**Task statement:** Your task is to transcribe all of the records exactly and leave out the pictures.

**Data excerpts:**

○ ○ ○

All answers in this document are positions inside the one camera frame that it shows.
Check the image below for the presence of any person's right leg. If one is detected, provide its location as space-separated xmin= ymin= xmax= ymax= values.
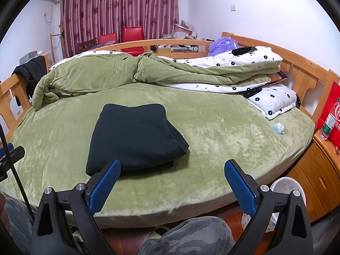
xmin=137 ymin=216 xmax=235 ymax=255

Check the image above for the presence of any dark wooden chair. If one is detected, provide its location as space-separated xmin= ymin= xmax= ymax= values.
xmin=77 ymin=38 xmax=97 ymax=54

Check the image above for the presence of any wooden bed frame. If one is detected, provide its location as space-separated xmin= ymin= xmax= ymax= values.
xmin=0 ymin=31 xmax=340 ymax=218

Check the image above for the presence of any star-patterned trash bin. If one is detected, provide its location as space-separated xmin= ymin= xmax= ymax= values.
xmin=240 ymin=177 xmax=306 ymax=231

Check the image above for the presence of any wooden coat rack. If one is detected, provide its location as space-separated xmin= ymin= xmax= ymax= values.
xmin=50 ymin=24 xmax=67 ymax=61

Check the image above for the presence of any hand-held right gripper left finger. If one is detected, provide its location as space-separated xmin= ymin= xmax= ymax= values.
xmin=30 ymin=158 xmax=121 ymax=255

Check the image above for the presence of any black cable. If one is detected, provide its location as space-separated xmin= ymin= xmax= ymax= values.
xmin=0 ymin=125 xmax=35 ymax=218

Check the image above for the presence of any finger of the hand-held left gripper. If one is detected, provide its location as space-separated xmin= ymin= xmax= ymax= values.
xmin=0 ymin=143 xmax=26 ymax=165

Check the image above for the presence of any black sweatshirt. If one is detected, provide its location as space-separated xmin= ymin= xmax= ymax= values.
xmin=85 ymin=103 xmax=190 ymax=177

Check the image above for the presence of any grey box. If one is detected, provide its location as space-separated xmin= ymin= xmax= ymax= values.
xmin=19 ymin=50 xmax=38 ymax=63

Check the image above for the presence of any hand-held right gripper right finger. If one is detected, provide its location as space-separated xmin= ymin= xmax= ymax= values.
xmin=224 ymin=159 xmax=311 ymax=255

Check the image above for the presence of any wooden nightstand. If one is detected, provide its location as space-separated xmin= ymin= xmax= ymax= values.
xmin=285 ymin=133 xmax=340 ymax=224

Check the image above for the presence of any white floral pillow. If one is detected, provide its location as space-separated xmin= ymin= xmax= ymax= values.
xmin=246 ymin=84 xmax=298 ymax=120

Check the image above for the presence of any black jacket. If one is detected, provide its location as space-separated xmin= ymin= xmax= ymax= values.
xmin=12 ymin=56 xmax=48 ymax=107

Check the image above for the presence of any purple plush toy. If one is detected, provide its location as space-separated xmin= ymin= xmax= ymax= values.
xmin=208 ymin=37 xmax=238 ymax=57

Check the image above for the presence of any maroon floral curtain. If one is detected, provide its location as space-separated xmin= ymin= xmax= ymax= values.
xmin=60 ymin=0 xmax=180 ymax=57

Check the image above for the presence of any pale slipper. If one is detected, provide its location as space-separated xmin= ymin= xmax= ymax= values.
xmin=147 ymin=226 xmax=170 ymax=241

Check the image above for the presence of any pile of cardboard boxes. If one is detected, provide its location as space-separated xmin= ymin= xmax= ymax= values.
xmin=155 ymin=20 xmax=206 ymax=54

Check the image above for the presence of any person's left hand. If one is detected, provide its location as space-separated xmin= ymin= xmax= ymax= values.
xmin=0 ymin=193 xmax=11 ymax=238

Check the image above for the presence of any green and white floral quilt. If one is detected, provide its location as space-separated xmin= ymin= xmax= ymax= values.
xmin=32 ymin=46 xmax=283 ymax=110

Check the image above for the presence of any person's left leg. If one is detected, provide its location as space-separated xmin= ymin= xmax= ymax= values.
xmin=4 ymin=197 xmax=35 ymax=255

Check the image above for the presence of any red bag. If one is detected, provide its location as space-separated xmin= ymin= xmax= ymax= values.
xmin=316 ymin=82 xmax=340 ymax=144

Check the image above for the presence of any green plastic bottle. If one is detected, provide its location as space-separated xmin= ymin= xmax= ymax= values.
xmin=319 ymin=98 xmax=340 ymax=141

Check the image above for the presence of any person's leg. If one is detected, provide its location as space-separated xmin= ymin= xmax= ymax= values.
xmin=137 ymin=216 xmax=235 ymax=255
xmin=4 ymin=197 xmax=35 ymax=255

○ ○ ○

**Result for this task:**
All answers in this document are positions inside the one camera frame that it shows.
Check the image below for the presence of any person's right leg. If one is detected, provide its location as space-separated xmin= ymin= xmax= ymax= values.
xmin=137 ymin=216 xmax=235 ymax=255

Check the image above for the presence of any dark wooden chair. If one is detected, provide its location as space-separated xmin= ymin= xmax= ymax= values.
xmin=77 ymin=38 xmax=97 ymax=54

Check the image above for the presence of any wooden bed frame. If one is detected, provide its location as space-separated xmin= ymin= xmax= ymax= values.
xmin=0 ymin=31 xmax=340 ymax=218

Check the image above for the presence of any star-patterned trash bin. If one is detected, provide its location as space-separated xmin= ymin= xmax= ymax= values.
xmin=240 ymin=177 xmax=306 ymax=231

Check the image above for the presence of any wooden coat rack. If one is detected, provide its location as space-separated xmin= ymin= xmax= ymax= values.
xmin=50 ymin=24 xmax=67 ymax=61

Check the image above for the presence of any hand-held right gripper left finger. If one is detected, provide its location as space-separated xmin= ymin= xmax= ymax= values.
xmin=30 ymin=158 xmax=121 ymax=255

Check the image above for the presence of any black cable. If one is detected, provide its location as space-separated xmin= ymin= xmax= ymax= values.
xmin=0 ymin=125 xmax=35 ymax=218

Check the image above for the presence of any finger of the hand-held left gripper. If one is detected, provide its location as space-separated xmin= ymin= xmax= ymax= values.
xmin=0 ymin=143 xmax=26 ymax=165

Check the image above for the presence of any black sweatshirt. If one is detected, provide its location as space-separated xmin= ymin= xmax= ymax= values.
xmin=85 ymin=103 xmax=190 ymax=177

Check the image above for the presence of any grey box. If one is detected, provide its location as space-separated xmin= ymin= xmax= ymax= values.
xmin=19 ymin=50 xmax=38 ymax=63

Check the image above for the presence of any hand-held right gripper right finger. If one is detected, provide its location as space-separated xmin= ymin= xmax= ymax= values.
xmin=224 ymin=159 xmax=311 ymax=255

Check the image above for the presence of any wooden nightstand. If one is detected, provide its location as space-separated xmin= ymin= xmax= ymax= values.
xmin=285 ymin=133 xmax=340 ymax=224

Check the image above for the presence of any white floral pillow. If one is detected, provide its location as space-separated xmin= ymin= xmax= ymax= values.
xmin=246 ymin=84 xmax=298 ymax=120

Check the image above for the presence of any black jacket. If one is detected, provide its location as space-separated xmin= ymin= xmax= ymax= values.
xmin=12 ymin=56 xmax=48 ymax=107

Check the image above for the presence of any purple plush toy. If one is detected, provide its location as space-separated xmin= ymin= xmax= ymax= values.
xmin=208 ymin=37 xmax=238 ymax=57

Check the image above for the presence of any maroon floral curtain. If one is detected, provide its location as space-separated xmin= ymin= xmax= ymax= values.
xmin=60 ymin=0 xmax=180 ymax=57

Check the image above for the presence of any pale slipper. If one is detected, provide its location as space-separated xmin= ymin= xmax= ymax= values.
xmin=147 ymin=226 xmax=170 ymax=241

Check the image above for the presence of any pile of cardboard boxes. If one is detected, provide its location as space-separated xmin= ymin= xmax= ymax= values.
xmin=155 ymin=20 xmax=206 ymax=54

Check the image above for the presence of any person's left hand. If one is detected, provide its location as space-separated xmin= ymin= xmax= ymax= values.
xmin=0 ymin=193 xmax=11 ymax=238

Check the image above for the presence of any green and white floral quilt. If one is detected, provide its location as space-separated xmin= ymin= xmax= ymax= values.
xmin=32 ymin=46 xmax=283 ymax=110

Check the image above for the presence of any person's left leg. If one is detected, provide its location as space-separated xmin= ymin= xmax= ymax= values.
xmin=4 ymin=197 xmax=35 ymax=255

Check the image above for the presence of any red bag. If one is detected, provide its location as space-separated xmin= ymin= xmax= ymax= values.
xmin=316 ymin=82 xmax=340 ymax=144

Check the image above for the presence of any green plastic bottle. If one is detected, provide its location as space-separated xmin= ymin= xmax= ymax= values.
xmin=319 ymin=98 xmax=340 ymax=141

Check the image above for the presence of any person's leg. If one is detected, provide its location as space-separated xmin= ymin= xmax= ymax= values.
xmin=137 ymin=216 xmax=235 ymax=255
xmin=4 ymin=197 xmax=35 ymax=255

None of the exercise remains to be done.